For fastq file, .letter_annotations['phred_quality']
will give you the quality score of each base in your sequence.
For example:
@M02339:45:000000000-A8L62:1:1101:14225:1785 1:N:0:5
GTTAGCACCCGATGTCTGTCTCCCGTGATTGCACTCTTCGGTATTCGGAGTTTGCTATGGCGGGGGAATCTGCAATAGACCCCCCAACCATGACAGGGCTCTACCCCCGAAGGGGAGACACGAGGCACTACCTAAATAG
+
CCCDCFFFCCCCGGGGGGGGGGHHGHGGHHHHHHHHHHHHGGHGHHHHGGGHHHHHHHHHHGGEG//EG3B44FG433FGHHGGGG/<A=?DDFGF///=/?11FGHG->-@D.@.-..:/.-:@@CF/0:FFFFG0;:
It gave (output formatted, folded and highlight added by @Ram for easy eyeballing):
[34, 34, 34, 35, 34, 37, 37, 37, 34, 34, 34, 34, 38, 38, 38, 38,
38, 38, 38, 38, 38, 38, 39, 39, 38, 39, 38, 38, 39, 39, 39, 39,
39, 39, 39, 39, 39, 39, 39, 39, 38, 38, 39, 38, 39, 39, 39, 39,
38, 38, 38, 39, 39, 39, 39, 39, 39, 39, 39, 39, 39, 38, 38, 36,
38, 14, 14, 36, 38, 18, 33, 19, 19, 37, 38, 19, 18, 18, #trim starting at this 19,18,18 triplet
37, 38, 39, 39, 38, 38, 38, 38, 14, 27, 32, 28, 30, 35, 35, 37,
38, 37, 14, 14, 14, 28, 14, 30, 16, 16, 37, 38, 39, 38, 12, 29,
12, 31, 35, 13, 31, 13, 12, 13, 13, 25, 14, 13, 12, 25, 31, 31,
34, 37, 14, 15, 25, 37, 37, 37, 37, 38, 15, 26, 25]

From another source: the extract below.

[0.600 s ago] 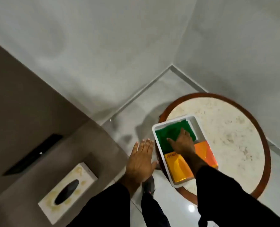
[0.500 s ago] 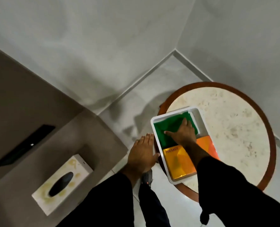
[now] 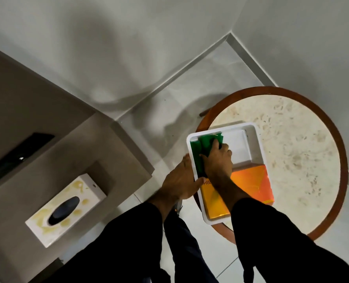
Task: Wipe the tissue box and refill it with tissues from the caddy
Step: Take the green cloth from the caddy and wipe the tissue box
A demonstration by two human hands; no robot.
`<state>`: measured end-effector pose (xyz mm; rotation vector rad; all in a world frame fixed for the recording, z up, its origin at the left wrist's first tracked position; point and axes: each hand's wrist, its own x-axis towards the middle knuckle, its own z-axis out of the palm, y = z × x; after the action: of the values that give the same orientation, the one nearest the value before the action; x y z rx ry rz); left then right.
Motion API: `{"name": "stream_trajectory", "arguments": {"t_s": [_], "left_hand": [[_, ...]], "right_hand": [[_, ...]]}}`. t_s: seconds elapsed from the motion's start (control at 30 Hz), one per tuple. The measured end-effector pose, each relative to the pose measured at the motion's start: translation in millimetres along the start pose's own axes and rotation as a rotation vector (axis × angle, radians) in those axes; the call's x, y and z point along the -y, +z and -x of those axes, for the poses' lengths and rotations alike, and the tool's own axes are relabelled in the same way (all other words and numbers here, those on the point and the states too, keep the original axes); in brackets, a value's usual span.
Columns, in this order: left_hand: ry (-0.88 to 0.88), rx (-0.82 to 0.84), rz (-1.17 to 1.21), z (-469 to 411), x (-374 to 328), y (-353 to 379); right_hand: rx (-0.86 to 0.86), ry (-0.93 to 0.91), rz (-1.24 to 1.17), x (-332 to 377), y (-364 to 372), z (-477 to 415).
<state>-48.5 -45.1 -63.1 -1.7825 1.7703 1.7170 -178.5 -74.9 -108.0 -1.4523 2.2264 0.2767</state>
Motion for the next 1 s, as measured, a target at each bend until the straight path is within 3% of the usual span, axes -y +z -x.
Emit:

I intend to trim the sequence from 3 consecutive Q<20 bases. How do I write the biopython program?
Thanks
pl: What I want to do is to keep the sequence part with high scores [34, 34, 34, 35, 34, 37, 37, 37, 34, 34, 34, 34, 38, 38, 38, 38, 38, 38, 38, 38, 38, 38, 39, 39, 38, 39, 38, 38, 39, 39, 39, 39, 39, 39, 39, 39, 39, 39, 39, 39, 38, 38, 39, 38, 39, 39, 39, 39, 38, 38, 38, 39, 39, 39, 39, 39, 39, 39, 39, 39, 39, 38, 38, 36, 38, 14, 14, 36, 38, 18, 33, 19, 19, 37, 38] and delete the rest part.